- Problem to work on:
If a line of the data below contains the string "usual", copy it into your answer.

—————

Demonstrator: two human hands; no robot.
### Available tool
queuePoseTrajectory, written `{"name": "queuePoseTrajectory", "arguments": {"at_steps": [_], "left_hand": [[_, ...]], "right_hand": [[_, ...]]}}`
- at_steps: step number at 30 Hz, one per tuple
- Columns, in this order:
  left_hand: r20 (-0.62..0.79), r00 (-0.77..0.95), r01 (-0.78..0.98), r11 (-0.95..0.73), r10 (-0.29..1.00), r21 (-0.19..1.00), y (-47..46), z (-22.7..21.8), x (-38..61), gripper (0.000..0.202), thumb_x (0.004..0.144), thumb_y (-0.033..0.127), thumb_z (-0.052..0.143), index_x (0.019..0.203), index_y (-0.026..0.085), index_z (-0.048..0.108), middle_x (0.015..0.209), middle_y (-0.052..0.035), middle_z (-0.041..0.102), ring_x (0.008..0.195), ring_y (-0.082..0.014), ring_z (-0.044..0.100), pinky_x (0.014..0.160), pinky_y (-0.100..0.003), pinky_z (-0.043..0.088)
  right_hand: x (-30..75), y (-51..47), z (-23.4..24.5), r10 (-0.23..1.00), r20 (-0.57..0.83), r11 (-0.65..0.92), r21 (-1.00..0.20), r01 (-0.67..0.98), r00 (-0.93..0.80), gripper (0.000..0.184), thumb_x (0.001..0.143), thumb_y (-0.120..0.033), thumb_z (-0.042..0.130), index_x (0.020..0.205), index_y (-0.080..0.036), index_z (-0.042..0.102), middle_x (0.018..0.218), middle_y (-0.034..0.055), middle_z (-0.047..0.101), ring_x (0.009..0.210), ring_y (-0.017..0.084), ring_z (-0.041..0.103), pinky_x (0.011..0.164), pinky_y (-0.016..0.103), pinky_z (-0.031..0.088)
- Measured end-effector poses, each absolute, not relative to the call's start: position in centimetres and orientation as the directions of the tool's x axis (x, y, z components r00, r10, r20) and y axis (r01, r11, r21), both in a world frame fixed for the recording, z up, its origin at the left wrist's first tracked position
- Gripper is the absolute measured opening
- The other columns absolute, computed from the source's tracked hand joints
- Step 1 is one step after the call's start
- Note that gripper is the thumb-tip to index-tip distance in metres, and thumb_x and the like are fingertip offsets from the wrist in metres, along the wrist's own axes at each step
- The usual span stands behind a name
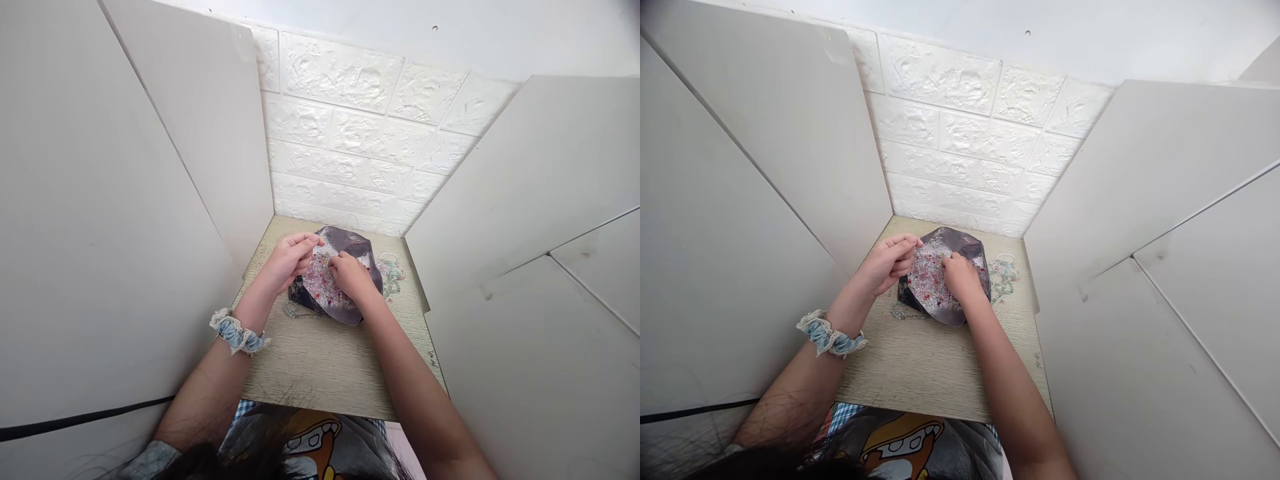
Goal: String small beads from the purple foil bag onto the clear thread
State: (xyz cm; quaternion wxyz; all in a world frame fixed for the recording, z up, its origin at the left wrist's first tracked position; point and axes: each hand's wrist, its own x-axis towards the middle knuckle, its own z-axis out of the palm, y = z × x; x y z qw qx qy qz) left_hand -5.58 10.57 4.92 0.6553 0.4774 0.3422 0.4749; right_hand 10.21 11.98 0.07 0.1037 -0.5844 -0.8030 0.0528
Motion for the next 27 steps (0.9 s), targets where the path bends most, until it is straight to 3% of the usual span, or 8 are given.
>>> {"name": "queuePoseTrajectory", "arguments": {"at_steps": [4, 7, 9, 12, 15, 27], "left_hand": [[-0.103, 0.334, -0.094, 0.142, 0.937, 0.985, 10.5, 4.9, -5.5, 0.02, 0.072, 0.035, 0.054, 0.073, 0.015, 0.054, 0.044, 0.009, 0.02, 0.035, -0.0012, 0.014, 0.033, -0.015, 0.008], [-0.143, 0.378, -0.023, 0.164, 0.915, 0.986, 10.1, 5.3, -5.2, 0.021, 0.072, 0.036, 0.053, 0.071, 0.016, 0.053, 0.043, 0.0092, 0.019, 0.035, -0.0018, 0.013, 0.034, -0.017, 0.008], [-0.15, 0.38, 0.03, 0.15, 0.913, 0.988, 9.8, 5.6, -5.0, 0.021, 0.071, 0.037, 0.053, 0.07, 0.016, 0.053, 0.042, 0.0091, 0.019, 0.035, -0.0024, 0.013, 0.035, -0.018, 0.009], [-0.139, 0.371, 0.123, 0.099, 0.918, 0.987, 9.6, 6.0, -4.9, 0.021, 0.069, 0.037, 0.053, 0.066, 0.016, 0.053, 0.043, 0.0081, 0.022, 0.037, -0.0033, 0.016, 0.037, -0.02, 0.011], [-0.113, 0.386, 0.191, 0.041, 0.916, 0.981, 9.5, 6.2, -4.8, 0.021, 0.07, 0.035, 0.05, 0.062, 0.016, 0.054, 0.043, 0.0071, 0.024, 0.038, -0.0041, 0.018, 0.039, -0.021, 0.013], [-0.034, 0.461, 0.241, -0.089, 0.887, 0.966, 9.7, 6.2, -5.0, 0.019, 0.071, 0.03, 0.046, 0.065, 0.015, 0.055, 0.046, 0.0055, 0.034, 0.042, -0.005, 0.026, 0.043, -0.02, 0.021]], "right_hand": [[10.4, 11.5, 1.1, 0.953, 0.2, 0.303, -0.552, 0.777, -0.229, 0.02, 0.083, -0.026, 0.034, 0.078, -0.017, 0.051, 0.076, 0.0022, 0.052, 0.07, 0.012, 0.047, 0.065, 0.024, 0.035], [10.5, 11.0, 1.9, 0.96, 0.197, 0.266, -0.866, 0.424, -0.201, 0.018, 0.081, -0.032, 0.04, 0.08, -0.018, 0.051, 0.071, -0.0007, 0.052, 0.064, 0.01, 0.046, 0.062, 0.023, 0.038], [10.6, 10.7, 2.3, 0.964, 0.157, 0.184, -0.976, 0.114, -0.215, 0.017, 0.076, -0.035, 0.048, 0.081, -0.019, 0.052, 0.073, -0.0014, 0.053, 0.063, 0.009, 0.047, 0.061, 0.022, 0.04], [10.5, 10.1, 2.6, 0.966, 0.096, 0.041, -0.974, -0.225, -0.242, 0.017, 0.069, -0.034, 0.059, 0.077, -0.02, 0.053, 0.078, -0.0017, 0.056, 0.066, 0.008, 0.051, 0.064, 0.022, 0.044], [10.3, 9.7, 2.7, 0.964, 0.047, -0.055, -0.928, -0.367, -0.263, 0.018, 0.064, -0.031, 0.064, 0.075, -0.02, 0.055, 0.076, -0.0021, 0.058, 0.066, 0.007, 0.054, 0.064, 0.021, 0.046], [10.1, 9.7, 2.4, 0.956, -0.003, -0.139, -0.885, -0.445, -0.294, 0.017, 0.062, -0.029, 0.068, 0.073, -0.018, 0.06, 0.063, -0.0026, 0.06, 0.06, 0.005, 0.056, 0.062, 0.017, 0.048]]}}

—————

- Reply to the task:
- The usual span stands behind a name
Motion for the next 27 steps (0.9 s), targets where the path bends most, until it is straight to 3% of the usual span, or 8 are given.

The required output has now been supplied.